_Work instruction_
Give the number of lines in the data below that contain "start", with no other words.

_Provided data_
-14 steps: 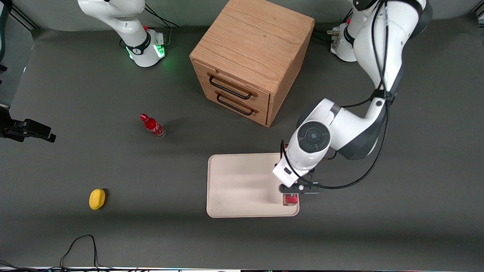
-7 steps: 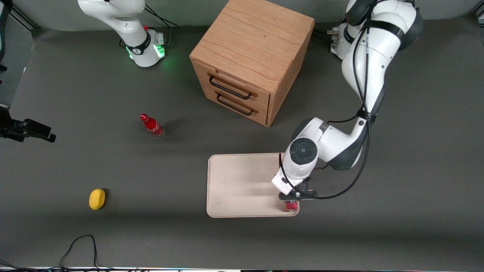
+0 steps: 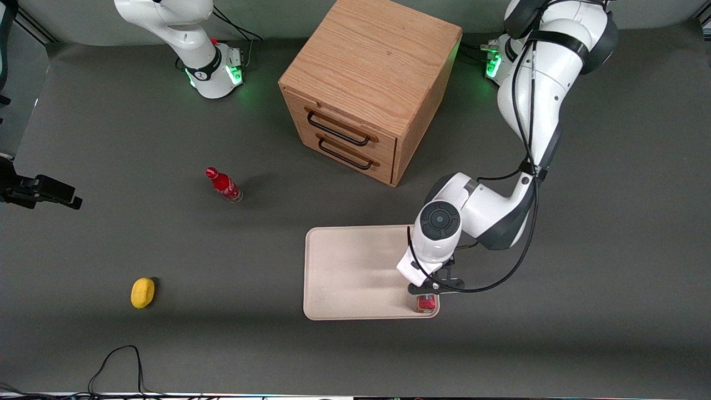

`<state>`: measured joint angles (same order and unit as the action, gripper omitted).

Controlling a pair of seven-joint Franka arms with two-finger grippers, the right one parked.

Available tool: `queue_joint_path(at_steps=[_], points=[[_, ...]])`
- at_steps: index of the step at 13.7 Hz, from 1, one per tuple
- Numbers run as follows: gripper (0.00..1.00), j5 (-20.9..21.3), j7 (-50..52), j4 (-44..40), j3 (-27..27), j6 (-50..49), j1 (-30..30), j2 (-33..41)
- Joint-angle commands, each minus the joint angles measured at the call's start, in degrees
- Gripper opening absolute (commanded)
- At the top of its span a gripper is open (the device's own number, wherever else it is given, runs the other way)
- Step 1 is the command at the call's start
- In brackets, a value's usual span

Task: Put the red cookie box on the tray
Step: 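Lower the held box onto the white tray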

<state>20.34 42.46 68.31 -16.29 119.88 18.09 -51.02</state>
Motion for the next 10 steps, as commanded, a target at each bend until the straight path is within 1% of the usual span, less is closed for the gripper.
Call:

_Response to this exercise_
2